Vor dem »Beefsteak« hatte der Türsteher eine Mietdroschke angehalten; Quarry war bereits eingestiegen und winkte Grey ungeduldig.
»Kommt schon, kommt schon! Ich verhungere. Wir fahren zu Kettrick's, ja? Da machen sie eine exzellente Aalpastete. Darauf hätte ich jetzt Lust, und vielleicht ein oder zwei Eimer Starkbier dazu. Um den Qualm herunterzuspülen, was?«
Grey nickte und legte seinen Hut neben sich auf den Sitz, damit er nicht zerdrückt wurde. Quarry steckte den Kopf zum Fenster hinaus und rief dem Fahrer etwas zu, dann zog er ihn ein und ließ sich seufzend auf die schmutzigen Polster sinken.

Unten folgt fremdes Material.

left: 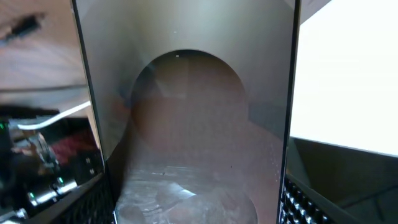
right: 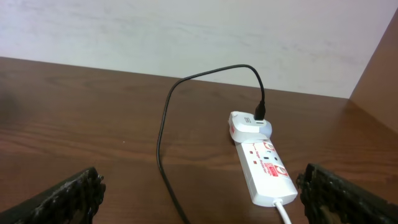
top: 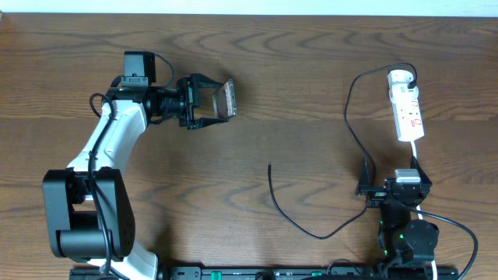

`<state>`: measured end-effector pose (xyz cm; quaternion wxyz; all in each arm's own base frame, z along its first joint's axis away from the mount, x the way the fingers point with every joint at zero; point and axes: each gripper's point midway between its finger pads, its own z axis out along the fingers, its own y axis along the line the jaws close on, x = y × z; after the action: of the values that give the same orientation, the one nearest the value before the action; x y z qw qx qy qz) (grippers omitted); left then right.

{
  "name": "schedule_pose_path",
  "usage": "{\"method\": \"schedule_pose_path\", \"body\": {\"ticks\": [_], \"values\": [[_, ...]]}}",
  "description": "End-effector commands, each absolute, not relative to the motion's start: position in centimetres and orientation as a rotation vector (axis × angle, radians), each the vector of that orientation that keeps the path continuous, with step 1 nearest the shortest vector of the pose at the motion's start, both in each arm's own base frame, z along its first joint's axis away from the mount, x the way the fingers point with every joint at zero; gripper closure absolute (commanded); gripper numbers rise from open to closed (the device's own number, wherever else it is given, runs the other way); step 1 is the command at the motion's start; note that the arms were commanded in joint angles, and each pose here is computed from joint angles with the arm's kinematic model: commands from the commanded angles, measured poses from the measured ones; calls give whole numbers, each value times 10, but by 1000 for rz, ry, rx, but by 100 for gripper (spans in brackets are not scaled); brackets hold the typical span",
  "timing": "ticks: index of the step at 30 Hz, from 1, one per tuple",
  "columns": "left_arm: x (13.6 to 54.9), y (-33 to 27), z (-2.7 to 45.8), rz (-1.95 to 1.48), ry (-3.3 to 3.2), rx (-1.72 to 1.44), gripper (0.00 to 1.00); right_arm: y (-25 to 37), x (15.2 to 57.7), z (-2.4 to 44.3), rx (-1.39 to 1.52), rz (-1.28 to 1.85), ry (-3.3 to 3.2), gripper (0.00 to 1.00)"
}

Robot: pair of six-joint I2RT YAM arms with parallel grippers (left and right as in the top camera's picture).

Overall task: Plug charger to phone and switch on socket
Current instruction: 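Lift the phone with the left gripper and rotate it upright toward center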

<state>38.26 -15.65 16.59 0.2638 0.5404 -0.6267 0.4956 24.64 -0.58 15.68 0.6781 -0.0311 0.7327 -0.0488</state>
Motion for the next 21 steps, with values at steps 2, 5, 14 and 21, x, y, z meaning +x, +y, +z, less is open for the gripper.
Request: {"method": "schedule_pose_path", "body": {"ticks": [2,5,14,21], "values": [[380,-162,198,1388,-1640,1392,92,-9,246,157,-50,-113,1646,1],[383,-160,193,1381,-1658,1428,93,-9,246,157,-49,-112,1646,1],[391,-154,182,1358,-1701,1519,93,-9,246,157,-49,-113,1646,1],[396,-148,173,1341,-1741,1584,93,-9,246,157,-49,-112,1646,1]]}}
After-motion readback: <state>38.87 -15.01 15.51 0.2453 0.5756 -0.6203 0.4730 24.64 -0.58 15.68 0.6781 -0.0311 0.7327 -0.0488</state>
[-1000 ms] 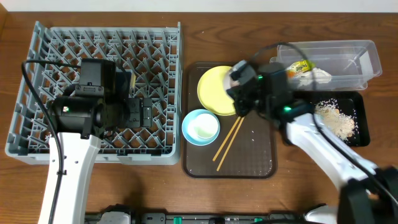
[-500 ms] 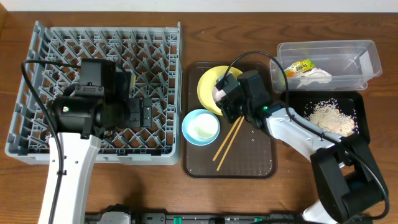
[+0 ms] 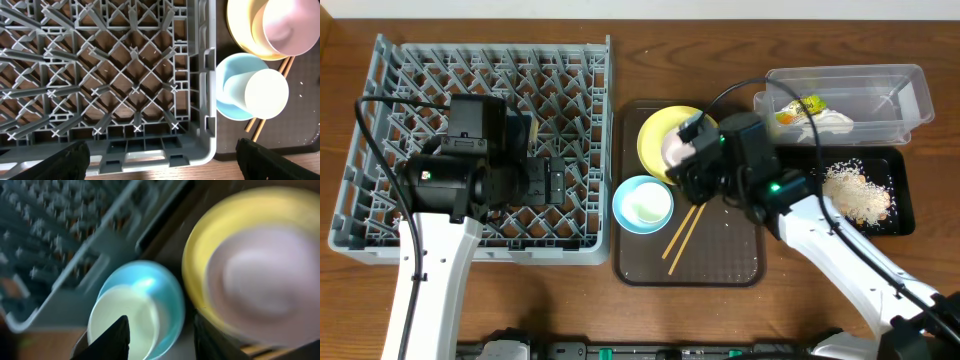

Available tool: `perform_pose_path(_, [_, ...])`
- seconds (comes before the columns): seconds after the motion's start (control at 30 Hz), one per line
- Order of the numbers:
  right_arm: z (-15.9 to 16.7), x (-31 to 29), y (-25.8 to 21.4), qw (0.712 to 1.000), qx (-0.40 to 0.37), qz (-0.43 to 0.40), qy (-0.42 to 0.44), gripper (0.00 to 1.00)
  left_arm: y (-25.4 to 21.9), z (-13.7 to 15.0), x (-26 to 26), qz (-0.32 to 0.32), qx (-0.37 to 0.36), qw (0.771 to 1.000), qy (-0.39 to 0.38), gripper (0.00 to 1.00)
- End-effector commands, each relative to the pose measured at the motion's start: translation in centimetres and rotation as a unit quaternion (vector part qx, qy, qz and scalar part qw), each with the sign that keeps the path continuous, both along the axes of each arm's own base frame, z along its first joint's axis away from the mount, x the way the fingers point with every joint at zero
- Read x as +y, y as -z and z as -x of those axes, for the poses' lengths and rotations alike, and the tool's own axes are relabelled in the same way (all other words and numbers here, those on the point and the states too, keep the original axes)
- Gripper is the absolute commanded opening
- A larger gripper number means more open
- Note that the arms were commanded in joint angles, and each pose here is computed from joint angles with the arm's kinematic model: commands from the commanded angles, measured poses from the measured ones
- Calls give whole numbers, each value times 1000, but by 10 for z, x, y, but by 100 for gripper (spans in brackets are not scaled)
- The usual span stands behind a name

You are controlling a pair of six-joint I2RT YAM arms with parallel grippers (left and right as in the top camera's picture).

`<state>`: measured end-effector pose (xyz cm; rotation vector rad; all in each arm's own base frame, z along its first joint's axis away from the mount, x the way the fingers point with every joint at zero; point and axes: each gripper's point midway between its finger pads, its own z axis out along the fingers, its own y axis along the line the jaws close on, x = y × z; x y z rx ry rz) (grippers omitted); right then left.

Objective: Sort waste into correct bins and load items into the dishwasher rack

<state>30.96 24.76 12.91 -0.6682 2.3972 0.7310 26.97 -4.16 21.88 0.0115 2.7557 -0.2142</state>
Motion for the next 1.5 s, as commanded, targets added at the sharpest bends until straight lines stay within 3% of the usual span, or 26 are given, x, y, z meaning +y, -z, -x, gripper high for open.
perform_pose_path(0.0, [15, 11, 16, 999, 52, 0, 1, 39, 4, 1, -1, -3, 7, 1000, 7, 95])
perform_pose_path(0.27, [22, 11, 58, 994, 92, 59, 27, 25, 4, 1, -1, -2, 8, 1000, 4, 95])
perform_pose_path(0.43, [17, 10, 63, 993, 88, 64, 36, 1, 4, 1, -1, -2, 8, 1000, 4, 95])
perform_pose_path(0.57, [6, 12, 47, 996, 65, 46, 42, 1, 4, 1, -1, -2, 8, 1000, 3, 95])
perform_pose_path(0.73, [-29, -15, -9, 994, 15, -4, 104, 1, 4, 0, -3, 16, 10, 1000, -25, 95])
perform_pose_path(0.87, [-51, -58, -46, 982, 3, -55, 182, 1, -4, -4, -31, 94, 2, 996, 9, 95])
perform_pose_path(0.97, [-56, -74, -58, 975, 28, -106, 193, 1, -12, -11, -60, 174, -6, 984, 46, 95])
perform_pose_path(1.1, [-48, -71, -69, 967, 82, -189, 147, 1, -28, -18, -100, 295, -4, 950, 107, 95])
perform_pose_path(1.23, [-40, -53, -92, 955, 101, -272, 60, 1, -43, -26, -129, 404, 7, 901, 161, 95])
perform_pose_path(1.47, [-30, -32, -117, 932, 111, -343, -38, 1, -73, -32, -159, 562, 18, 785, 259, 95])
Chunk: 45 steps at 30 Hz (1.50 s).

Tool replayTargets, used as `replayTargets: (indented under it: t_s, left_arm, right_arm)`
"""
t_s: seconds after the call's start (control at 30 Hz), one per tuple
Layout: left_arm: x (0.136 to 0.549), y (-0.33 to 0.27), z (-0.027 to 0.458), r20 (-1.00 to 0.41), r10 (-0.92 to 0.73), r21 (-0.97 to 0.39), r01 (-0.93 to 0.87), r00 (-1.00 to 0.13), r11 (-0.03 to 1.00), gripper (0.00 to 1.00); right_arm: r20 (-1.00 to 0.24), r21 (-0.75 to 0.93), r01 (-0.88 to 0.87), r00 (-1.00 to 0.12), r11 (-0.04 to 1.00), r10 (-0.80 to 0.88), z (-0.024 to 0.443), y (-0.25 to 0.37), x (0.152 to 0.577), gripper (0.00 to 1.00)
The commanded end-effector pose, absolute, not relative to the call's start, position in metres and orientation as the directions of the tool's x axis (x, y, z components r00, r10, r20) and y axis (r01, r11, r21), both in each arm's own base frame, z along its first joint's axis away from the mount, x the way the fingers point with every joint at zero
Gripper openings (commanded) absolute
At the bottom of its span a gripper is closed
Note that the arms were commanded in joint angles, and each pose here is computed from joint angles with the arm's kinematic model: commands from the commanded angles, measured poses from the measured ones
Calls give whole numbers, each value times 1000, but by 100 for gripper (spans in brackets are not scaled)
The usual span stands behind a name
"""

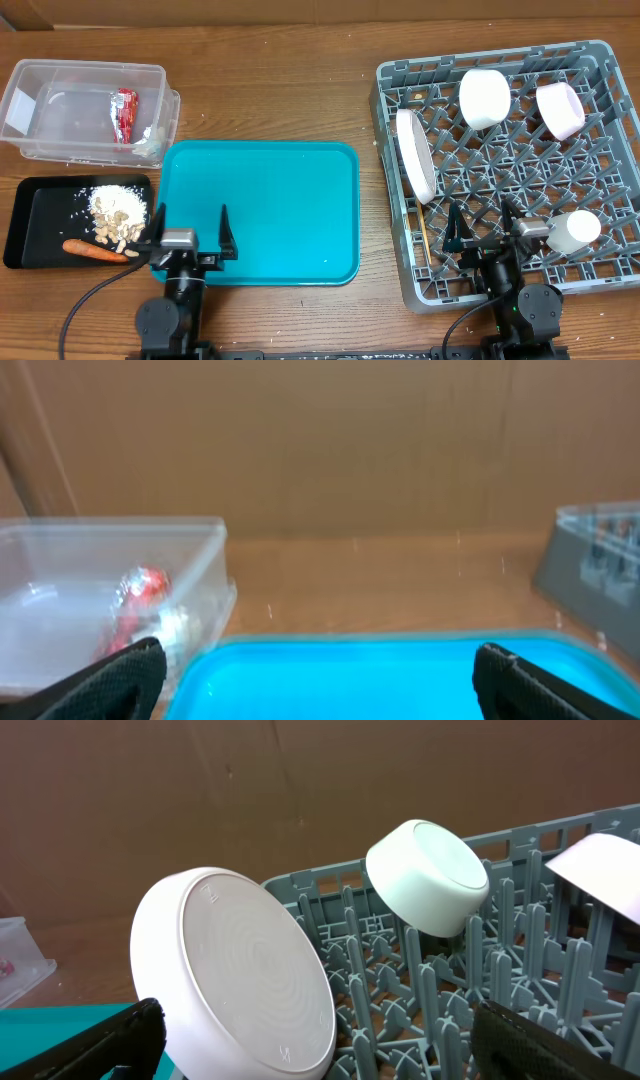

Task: Sort waste into correct bins and load items into the dishwasher

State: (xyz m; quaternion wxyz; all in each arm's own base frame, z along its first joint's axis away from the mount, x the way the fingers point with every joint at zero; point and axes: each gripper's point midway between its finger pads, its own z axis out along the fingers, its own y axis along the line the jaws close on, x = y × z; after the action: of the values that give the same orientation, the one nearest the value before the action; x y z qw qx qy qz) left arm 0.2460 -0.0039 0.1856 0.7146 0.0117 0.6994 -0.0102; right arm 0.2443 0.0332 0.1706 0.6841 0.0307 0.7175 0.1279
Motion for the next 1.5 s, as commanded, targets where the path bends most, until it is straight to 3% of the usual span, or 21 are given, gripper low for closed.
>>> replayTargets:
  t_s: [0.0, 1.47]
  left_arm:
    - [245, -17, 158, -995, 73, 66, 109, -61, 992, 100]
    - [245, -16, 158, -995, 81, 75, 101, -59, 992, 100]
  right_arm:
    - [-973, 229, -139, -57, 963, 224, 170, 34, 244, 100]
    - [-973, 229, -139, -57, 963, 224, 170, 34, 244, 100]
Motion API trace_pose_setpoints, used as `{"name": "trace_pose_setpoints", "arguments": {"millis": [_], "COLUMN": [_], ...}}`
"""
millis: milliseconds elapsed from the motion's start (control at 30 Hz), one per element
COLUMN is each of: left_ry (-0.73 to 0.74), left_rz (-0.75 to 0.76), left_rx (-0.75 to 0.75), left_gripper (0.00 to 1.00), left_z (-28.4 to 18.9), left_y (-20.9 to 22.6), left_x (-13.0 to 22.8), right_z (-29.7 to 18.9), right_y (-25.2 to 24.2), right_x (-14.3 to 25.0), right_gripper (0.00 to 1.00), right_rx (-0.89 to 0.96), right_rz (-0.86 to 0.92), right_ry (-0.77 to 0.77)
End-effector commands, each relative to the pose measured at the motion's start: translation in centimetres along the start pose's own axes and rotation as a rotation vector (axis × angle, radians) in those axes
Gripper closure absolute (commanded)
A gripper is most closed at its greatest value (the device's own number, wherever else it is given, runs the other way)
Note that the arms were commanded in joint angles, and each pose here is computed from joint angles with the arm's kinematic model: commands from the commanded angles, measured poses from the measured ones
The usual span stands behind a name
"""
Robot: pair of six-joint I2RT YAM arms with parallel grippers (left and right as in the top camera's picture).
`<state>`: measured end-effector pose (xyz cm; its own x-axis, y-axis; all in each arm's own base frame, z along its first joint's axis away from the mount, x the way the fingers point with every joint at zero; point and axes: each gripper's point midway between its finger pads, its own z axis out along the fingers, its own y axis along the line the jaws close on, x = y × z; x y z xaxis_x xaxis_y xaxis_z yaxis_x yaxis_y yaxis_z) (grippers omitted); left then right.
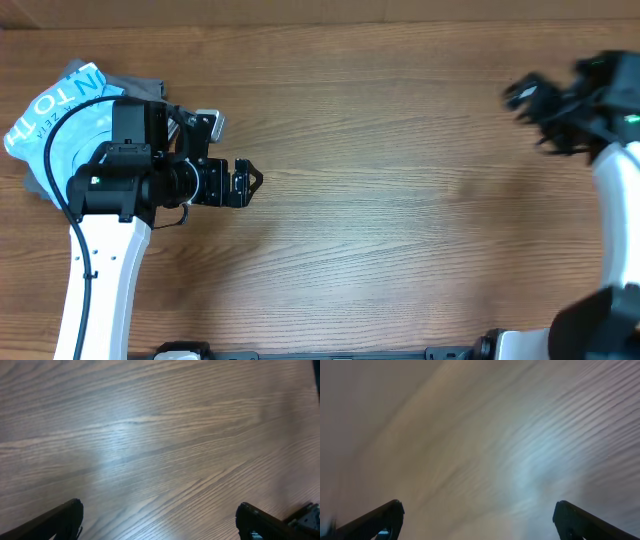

»Also«, fuhr Quarry mit etwas lauterer Stimme fort, um sich im Rattern und Quietschen der Kutsche Gehör zu verschaffen, »dieser Mann, Trevelyans Dienstbote - Byrd ist sein Name, Jack Byrd -, hat ein Zimmer gegenüber der Schlampe gemietet, mit der O'Connell zusammengelebt hat. Ist dem Sergeant in den letzten sechs Wochen auf Schritt und Tritt durch London gefolgt.«
Grey blickte aus dem Fenster; sie hatten seit einigen Tagen schönes Wetter, doch es war im Begriff umzuschlagen. Donner grollte in der Ferne, und er konnte den nahenden Regen in der Luft spüren, die ihm das Gesicht kühlte und die Lungen erfrischte.
»Was sagt dieser Byrd denn, was in der Nacht geschehen ist, als O'Connell umgebracht wurde?«
»Nichts.« Quarry setzte sich die Perücke fester auf, und ein feuchter Windstoß fuhr durch die Kutsche.
»Er hat O'Connell aus den Augen verloren?«
Quarrys kantige Gesichtszüge verzogen sich ironisch.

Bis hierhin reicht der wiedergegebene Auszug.